I’m a big fan of CAPE (cyclically adjusted price earnings) and Tobin’s Q as tools for understanding expected future risk and returns from a stock market. After reading Wall Street Revalued: Imperfect Markets and Inept Central Bankers, I’m an even bigger fan.
The logic is simple. Market valuations must be tied in some way to earnings (the discounted cash flow that I hear so much about from earnings based investors). Earnings for an entire market, over the long term, are somewhat predictable using past earnings. These earnings are generated by assets and so market values are tied in some way to assets. CAPE seeks to value markets using earnings and Tobin’s Q does it with asssets (or net assets to be more precise).
More important than valuing markets is the idea that higher valuations give lower expected returns for greater downside risk, while lower valuations give greater expected returns for lower downside risk. Smithers uses a ‘hindsight’ value, the average returns over 1-30 years from any given point in history, to give some indicator as to what the returns were from that time. This is overlaid with CAPE and Tobin’s Q, both of which would have provided investors with a pretty good guide to their expected future returns.
I invest some of my money passively, using a FTSE 100 ETF and a UK Bond ETF. These valuation metrics have given me plenty of food for thought with regard to asset allocation. Typically, using MPT (Modern Portfolio Theory – see The Intelligent Asset Allocator: How to Build Your Portfolio to Maximize Returns and Minimize Risk for a great explanation of this sort of investing) style asset allocation you’d allocate say 40% of you money to bonds and the rest to stocks, the idea being that stock outperform over the long term so you put more money in there. Then each year you rebalance back to 40/60, e.g. if the stock market went down you might sell bonds to buy stocks which is good now that they’re cheaper. However, MPT doesn’t really talk much about ‘cheap’ or ‘expensive’. It’s more interested in risk (standard deviation) and returns and correlation between asset classes. This is all well and good and very sensible but I like to know the value of what I’m investing in since I believe that markets and assets can be valued.

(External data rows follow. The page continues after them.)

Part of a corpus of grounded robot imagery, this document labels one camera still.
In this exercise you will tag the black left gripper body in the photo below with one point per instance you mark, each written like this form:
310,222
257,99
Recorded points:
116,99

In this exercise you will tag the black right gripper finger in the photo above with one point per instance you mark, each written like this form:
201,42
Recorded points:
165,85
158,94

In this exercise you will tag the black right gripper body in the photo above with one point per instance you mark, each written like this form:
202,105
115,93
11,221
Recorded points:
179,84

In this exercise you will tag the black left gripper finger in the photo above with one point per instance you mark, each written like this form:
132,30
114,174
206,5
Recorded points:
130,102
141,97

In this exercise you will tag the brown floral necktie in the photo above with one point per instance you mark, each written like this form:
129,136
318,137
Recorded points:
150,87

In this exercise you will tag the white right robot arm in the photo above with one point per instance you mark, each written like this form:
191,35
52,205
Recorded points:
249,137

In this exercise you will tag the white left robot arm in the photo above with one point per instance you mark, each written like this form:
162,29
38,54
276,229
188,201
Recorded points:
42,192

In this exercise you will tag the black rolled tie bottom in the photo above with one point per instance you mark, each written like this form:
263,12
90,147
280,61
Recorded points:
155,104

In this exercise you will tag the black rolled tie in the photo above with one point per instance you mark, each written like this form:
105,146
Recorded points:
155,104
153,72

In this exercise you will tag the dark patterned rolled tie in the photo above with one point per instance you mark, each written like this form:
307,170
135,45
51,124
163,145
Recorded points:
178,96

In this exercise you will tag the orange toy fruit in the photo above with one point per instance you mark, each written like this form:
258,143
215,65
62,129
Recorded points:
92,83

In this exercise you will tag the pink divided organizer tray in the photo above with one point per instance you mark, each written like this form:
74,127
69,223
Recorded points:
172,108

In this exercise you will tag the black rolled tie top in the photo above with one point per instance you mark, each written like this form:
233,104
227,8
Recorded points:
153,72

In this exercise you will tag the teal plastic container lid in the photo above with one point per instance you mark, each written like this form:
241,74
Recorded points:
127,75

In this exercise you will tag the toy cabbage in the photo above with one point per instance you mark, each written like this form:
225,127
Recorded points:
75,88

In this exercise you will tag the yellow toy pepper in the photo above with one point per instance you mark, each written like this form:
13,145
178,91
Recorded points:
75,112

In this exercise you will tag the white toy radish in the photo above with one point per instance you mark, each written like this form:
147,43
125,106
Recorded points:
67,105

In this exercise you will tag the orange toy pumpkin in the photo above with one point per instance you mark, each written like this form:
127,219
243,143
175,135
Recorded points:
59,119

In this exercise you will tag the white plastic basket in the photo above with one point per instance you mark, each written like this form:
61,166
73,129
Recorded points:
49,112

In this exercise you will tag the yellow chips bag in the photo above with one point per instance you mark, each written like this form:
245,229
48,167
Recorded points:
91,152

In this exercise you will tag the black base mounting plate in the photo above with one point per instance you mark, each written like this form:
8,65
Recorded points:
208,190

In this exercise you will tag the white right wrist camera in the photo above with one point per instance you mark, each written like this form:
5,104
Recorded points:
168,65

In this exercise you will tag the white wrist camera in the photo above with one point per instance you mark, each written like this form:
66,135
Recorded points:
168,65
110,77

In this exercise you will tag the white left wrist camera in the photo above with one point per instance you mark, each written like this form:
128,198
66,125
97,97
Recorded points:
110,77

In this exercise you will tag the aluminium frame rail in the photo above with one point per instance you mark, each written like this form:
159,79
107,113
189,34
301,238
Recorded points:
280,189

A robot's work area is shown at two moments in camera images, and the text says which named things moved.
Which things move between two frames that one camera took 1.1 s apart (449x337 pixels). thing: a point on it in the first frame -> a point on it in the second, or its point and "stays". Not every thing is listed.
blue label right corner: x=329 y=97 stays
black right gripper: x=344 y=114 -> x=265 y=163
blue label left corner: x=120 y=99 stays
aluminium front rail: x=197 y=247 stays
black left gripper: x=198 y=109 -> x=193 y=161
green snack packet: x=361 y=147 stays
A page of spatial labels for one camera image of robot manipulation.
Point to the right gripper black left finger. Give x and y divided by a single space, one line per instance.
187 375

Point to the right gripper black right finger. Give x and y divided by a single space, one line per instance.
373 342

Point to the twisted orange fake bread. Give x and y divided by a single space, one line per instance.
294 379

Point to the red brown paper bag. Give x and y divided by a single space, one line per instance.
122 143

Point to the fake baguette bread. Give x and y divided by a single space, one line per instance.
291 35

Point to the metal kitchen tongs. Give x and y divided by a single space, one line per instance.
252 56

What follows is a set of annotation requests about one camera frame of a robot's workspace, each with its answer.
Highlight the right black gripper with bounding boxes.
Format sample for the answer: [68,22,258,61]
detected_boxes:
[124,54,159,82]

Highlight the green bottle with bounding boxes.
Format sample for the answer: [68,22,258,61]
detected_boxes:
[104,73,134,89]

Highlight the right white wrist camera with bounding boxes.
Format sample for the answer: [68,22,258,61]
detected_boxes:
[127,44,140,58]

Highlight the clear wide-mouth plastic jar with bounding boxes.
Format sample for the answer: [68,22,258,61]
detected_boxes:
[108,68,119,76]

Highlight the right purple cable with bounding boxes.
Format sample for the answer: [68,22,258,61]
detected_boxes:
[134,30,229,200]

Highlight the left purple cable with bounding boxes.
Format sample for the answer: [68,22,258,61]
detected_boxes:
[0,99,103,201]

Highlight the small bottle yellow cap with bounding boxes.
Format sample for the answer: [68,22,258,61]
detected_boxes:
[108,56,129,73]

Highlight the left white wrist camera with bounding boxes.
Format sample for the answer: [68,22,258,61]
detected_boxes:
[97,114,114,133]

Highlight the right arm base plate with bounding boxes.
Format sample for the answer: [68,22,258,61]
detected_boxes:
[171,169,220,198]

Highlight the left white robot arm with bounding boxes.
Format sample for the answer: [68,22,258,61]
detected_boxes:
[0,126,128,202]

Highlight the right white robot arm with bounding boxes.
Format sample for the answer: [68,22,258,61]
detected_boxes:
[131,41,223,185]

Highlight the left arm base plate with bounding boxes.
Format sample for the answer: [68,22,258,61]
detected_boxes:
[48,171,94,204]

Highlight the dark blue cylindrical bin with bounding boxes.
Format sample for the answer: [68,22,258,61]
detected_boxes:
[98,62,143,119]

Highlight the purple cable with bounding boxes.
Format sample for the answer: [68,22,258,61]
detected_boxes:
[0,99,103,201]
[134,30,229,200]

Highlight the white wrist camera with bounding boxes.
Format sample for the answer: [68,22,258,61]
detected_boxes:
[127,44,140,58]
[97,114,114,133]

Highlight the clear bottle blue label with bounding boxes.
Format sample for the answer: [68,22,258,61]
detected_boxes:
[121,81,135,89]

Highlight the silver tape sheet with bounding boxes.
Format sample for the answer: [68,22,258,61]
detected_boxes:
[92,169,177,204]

So without going into too much detail here I use a function to decide my bond allocation for me based on the value of the market using CAPE, or CAPE10 as I call it which instead of using the last 10 years real earnings in the P/E ratio it uses the average of the last 10 years 10 year real average earnings. I then work out the long term average and see where the market currently is in relation to that long term average. The lower the CAPE10 value the more I allocate to stocks, the higher the value the more I allocate to bonds.
The same kind of thinking can be applied to individual companies, and that’s basically how I do my value investing.
In a perfectly competitive market a company must be worth its net assets, or at least cannot be worth much more or much less for long. If a company is earning so much that it is worth more than its assets then competitors would enter the market, replicating the successful company in order to achieve the same high earnings. This added competition would decrease earnings and the company’s value. If a company is earning so little that it is worth less than its assets then the owner would either sell the company in order to put his capital to work more effectively; fix the company so that its earnings improved and therefore its value; or if the particular market sector was affected by poor earnings a competitor may sell out thus reducing competition and increasing earnings and therefore the value of the company.
Of course in the real world it doesn’t work out like this given the time and effort and cost involved in both setting up, changing, or closing down a business. But, on average, over the long haul, perhaps company valuations do mean revert to some typical multiple of their net assets. Buying low price to book companies allows you to ride the mean reversion wave back to fair value. On average, over the long term, of course.